*Listed records*
────
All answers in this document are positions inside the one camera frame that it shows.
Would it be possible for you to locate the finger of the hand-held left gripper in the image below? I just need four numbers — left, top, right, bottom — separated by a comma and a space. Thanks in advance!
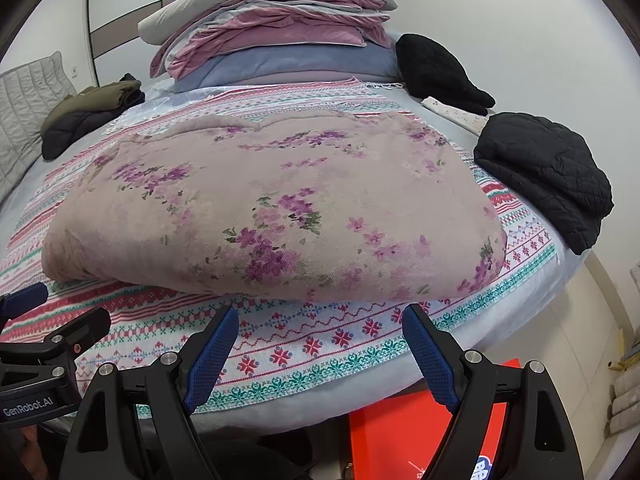
0, 282, 49, 321
0, 306, 112, 376

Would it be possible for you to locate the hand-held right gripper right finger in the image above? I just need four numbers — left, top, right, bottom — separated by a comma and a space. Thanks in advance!
401, 302, 586, 480

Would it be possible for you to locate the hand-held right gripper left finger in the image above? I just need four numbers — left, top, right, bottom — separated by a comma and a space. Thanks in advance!
60, 305, 241, 480

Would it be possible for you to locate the pink floral quilted garment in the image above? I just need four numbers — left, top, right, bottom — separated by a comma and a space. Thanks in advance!
41, 110, 508, 303

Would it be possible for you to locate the red cardboard box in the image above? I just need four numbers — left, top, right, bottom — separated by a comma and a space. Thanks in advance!
347, 357, 523, 480

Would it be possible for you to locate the striped patterned knit blanket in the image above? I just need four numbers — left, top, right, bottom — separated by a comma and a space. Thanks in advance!
0, 77, 558, 413

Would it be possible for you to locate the light blue bed sheet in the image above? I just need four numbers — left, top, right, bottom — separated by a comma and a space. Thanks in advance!
0, 30, 591, 433

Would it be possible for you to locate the black puffer jacket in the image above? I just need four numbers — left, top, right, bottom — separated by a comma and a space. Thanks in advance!
41, 72, 146, 161

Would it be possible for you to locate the grey quilted headboard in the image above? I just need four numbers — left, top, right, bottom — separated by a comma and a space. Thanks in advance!
0, 50, 76, 191

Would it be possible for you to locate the beige rolled cloth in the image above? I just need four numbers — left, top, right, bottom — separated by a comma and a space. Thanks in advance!
604, 350, 640, 436

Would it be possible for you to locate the olive green garment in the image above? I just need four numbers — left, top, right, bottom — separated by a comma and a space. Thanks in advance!
40, 79, 143, 133

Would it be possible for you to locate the black quilted jacket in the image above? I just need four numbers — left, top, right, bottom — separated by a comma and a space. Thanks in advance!
472, 112, 615, 256

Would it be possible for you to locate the white floral small cloth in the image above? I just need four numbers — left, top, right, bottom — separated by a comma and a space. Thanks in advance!
420, 96, 488, 136

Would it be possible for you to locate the black knit garment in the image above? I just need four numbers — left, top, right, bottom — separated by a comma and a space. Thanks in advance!
395, 33, 496, 116

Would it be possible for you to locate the pink velvet folded cloth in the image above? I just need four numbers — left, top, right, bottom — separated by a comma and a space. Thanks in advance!
150, 0, 393, 81

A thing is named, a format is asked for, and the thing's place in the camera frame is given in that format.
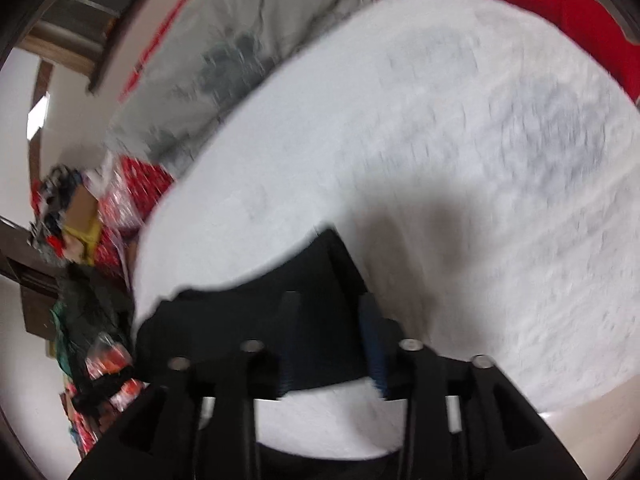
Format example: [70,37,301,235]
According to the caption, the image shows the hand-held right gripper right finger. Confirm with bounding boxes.
[358,293,589,480]

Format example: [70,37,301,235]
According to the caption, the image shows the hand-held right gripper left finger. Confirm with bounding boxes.
[67,291,304,480]

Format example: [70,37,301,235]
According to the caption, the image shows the black pants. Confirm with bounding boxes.
[132,227,401,397]

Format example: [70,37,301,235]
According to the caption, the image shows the red printed packets heap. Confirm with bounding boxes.
[64,332,151,461]

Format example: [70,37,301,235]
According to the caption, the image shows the dark green clothes pile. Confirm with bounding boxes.
[51,262,137,411]

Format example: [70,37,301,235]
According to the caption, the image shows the white quilted mattress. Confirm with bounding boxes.
[131,0,640,462]

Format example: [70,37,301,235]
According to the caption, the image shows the red printed package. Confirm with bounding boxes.
[97,156,177,281]

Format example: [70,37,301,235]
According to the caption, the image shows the yellow box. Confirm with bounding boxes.
[64,222,104,267]

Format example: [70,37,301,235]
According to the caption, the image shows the brown cardboard box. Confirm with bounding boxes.
[64,192,99,235]

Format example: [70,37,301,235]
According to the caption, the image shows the clear plastic bag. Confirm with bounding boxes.
[85,154,123,198]

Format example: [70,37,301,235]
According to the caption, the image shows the dark wooden cabinet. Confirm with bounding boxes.
[0,215,67,337]

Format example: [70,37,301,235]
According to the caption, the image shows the pile of mixed clothes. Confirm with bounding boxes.
[29,164,87,261]

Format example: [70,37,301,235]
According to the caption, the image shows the grey floral quilt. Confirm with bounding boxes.
[102,0,372,181]

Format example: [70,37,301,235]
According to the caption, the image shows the white ceiling light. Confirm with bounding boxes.
[26,95,51,141]

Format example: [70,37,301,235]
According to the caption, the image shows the brown wooden trim strip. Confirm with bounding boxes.
[27,59,54,196]

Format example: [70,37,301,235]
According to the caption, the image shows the beige bed headboard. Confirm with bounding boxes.
[87,0,224,94]

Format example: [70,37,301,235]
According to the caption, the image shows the red blanket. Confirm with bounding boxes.
[457,0,640,107]

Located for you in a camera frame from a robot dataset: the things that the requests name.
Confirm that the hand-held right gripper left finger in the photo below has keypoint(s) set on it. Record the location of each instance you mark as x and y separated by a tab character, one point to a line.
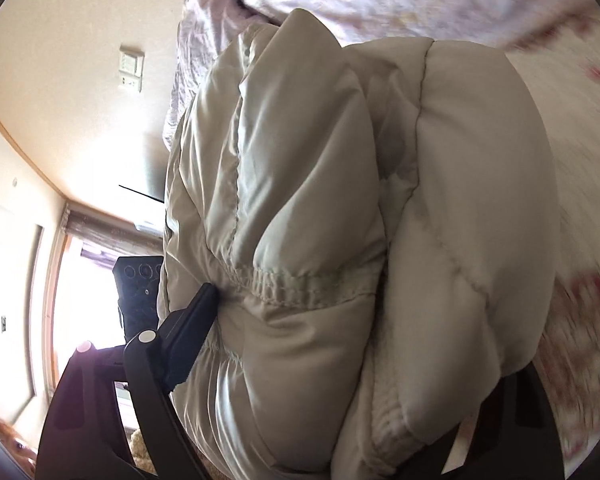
────
*Exercise requirements*
Exactly retype each record above, dropping images.

*Worked solution*
All answers in this document are positions inside the one camera frame that it shows.
Would it be possible for you to locate the finger of the hand-held left gripper in the image below? I just need four numbers — left, top, right, bottom — separated by a comma and a space. Thanks in advance!
0, 282, 49, 321
0, 306, 112, 376

Would it be possible for you to locate the hand-held right gripper right finger in the image above? I just need four numbers — left, top, right, bottom — separated by a comma and a space. Thanks in advance!
401, 302, 586, 480

Would it be possible for you to locate the hand-held right gripper left finger in the image above? I just need four numbers — left, top, right, bottom — separated by a comma and a space. Thanks in advance!
60, 305, 241, 480

Would it be possible for you to locate the pink floral quilted garment in the image above? I just need four numbers — left, top, right, bottom — separated by a comma and a space. Thanks in advance!
41, 110, 508, 303

Would it be possible for you to locate the red cardboard box in the image above? I just need four numbers — left, top, right, bottom — separated by a comma and a space. Thanks in advance!
347, 357, 523, 480

Would it be possible for you to locate the striped patterned knit blanket in the image above? I just need four numbers — left, top, right, bottom — separated by a comma and a space. Thanks in advance!
0, 77, 558, 413

Would it be possible for you to locate the light blue bed sheet in the image above? I just need four numbers — left, top, right, bottom — separated by a comma and a space. Thanks in advance!
0, 30, 591, 433

Would it be possible for you to locate the black puffer jacket in the image above? I just need four numbers — left, top, right, bottom — separated by a comma and a space. Thanks in advance!
41, 72, 146, 161

Would it be possible for you to locate the grey quilted headboard in the image above? I just need four numbers — left, top, right, bottom — separated by a comma and a space. Thanks in advance!
0, 50, 76, 191

Would it be possible for you to locate the beige rolled cloth in the image above? I just need four numbers — left, top, right, bottom — separated by a comma and a space. Thanks in advance!
604, 350, 640, 436

Would it be possible for you to locate the olive green garment in the image above? I just need four numbers — left, top, right, bottom — separated by a comma and a space. Thanks in advance!
40, 79, 143, 133

Would it be possible for you to locate the black quilted jacket in the image above? I just need four numbers — left, top, right, bottom — separated by a comma and a space. Thanks in advance!
472, 112, 615, 256

Would it be possible for you to locate the white floral small cloth in the image above? I just need four numbers — left, top, right, bottom — separated by a comma and a space. Thanks in advance!
420, 96, 488, 136

Would it be possible for you to locate the black knit garment in the image above? I just need four numbers — left, top, right, bottom — separated by a comma and a space. Thanks in advance!
395, 33, 496, 116

Would it be possible for you to locate the pink velvet folded cloth in the image above? I just need four numbers — left, top, right, bottom — separated by a comma and a space. Thanks in advance!
150, 0, 393, 81

A thing is named, a format is asked for, and the thing's place in the camera frame is given in that format.
Format example: [70,37,301,235]
According to the caption, the image shows the hand-held right gripper right finger. Confirm with bounding boxes.
[358,293,589,480]

Format example: [70,37,301,235]
According to the caption, the image shows the hand-held right gripper left finger. Confirm with bounding boxes.
[67,291,304,480]

Format example: [70,37,301,235]
According to the caption, the image shows the black pants. Confirm with bounding boxes.
[132,227,401,397]

Format example: [70,37,301,235]
According to the caption, the image shows the red printed packets heap. Confirm with bounding boxes.
[64,332,151,461]

Format example: [70,37,301,235]
According to the caption, the image shows the dark green clothes pile. Confirm with bounding boxes.
[51,262,137,411]

Format example: [70,37,301,235]
According to the caption, the image shows the white quilted mattress. Confirm with bounding boxes.
[131,0,640,462]

Format example: [70,37,301,235]
According to the caption, the image shows the red printed package. Confirm with bounding boxes.
[97,156,177,281]

Format example: [70,37,301,235]
According to the caption, the image shows the yellow box. Confirm with bounding boxes.
[64,222,104,267]

Format example: [70,37,301,235]
According to the caption, the image shows the brown cardboard box. Confirm with bounding boxes.
[64,192,99,235]

Format example: [70,37,301,235]
According to the caption, the image shows the clear plastic bag. Confirm with bounding boxes.
[85,154,123,198]

Format example: [70,37,301,235]
According to the caption, the image shows the dark wooden cabinet. Confirm with bounding boxes.
[0,215,67,337]

Format example: [70,37,301,235]
According to the caption, the image shows the pile of mixed clothes. Confirm with bounding boxes.
[29,164,87,261]

Format example: [70,37,301,235]
According to the caption, the image shows the grey floral quilt. Confirm with bounding boxes.
[102,0,372,181]

Format example: [70,37,301,235]
According to the caption, the image shows the white ceiling light. Confirm with bounding boxes.
[26,95,51,141]

Format example: [70,37,301,235]
According to the caption, the image shows the brown wooden trim strip. Confirm with bounding boxes.
[27,59,54,196]

Format example: [70,37,301,235]
According to the caption, the image shows the beige bed headboard. Confirm with bounding boxes.
[87,0,224,94]

Format example: [70,37,301,235]
According to the caption, the image shows the red blanket. Confirm with bounding boxes.
[457,0,640,107]

Located for you in a camera frame from a robot dataset: the things that the requests name.
Confirm that the hand-held right gripper left finger in the photo below has keypoint(s) set on it. Record the location of each instance you mark as x and y separated by a tab character, one point to a line.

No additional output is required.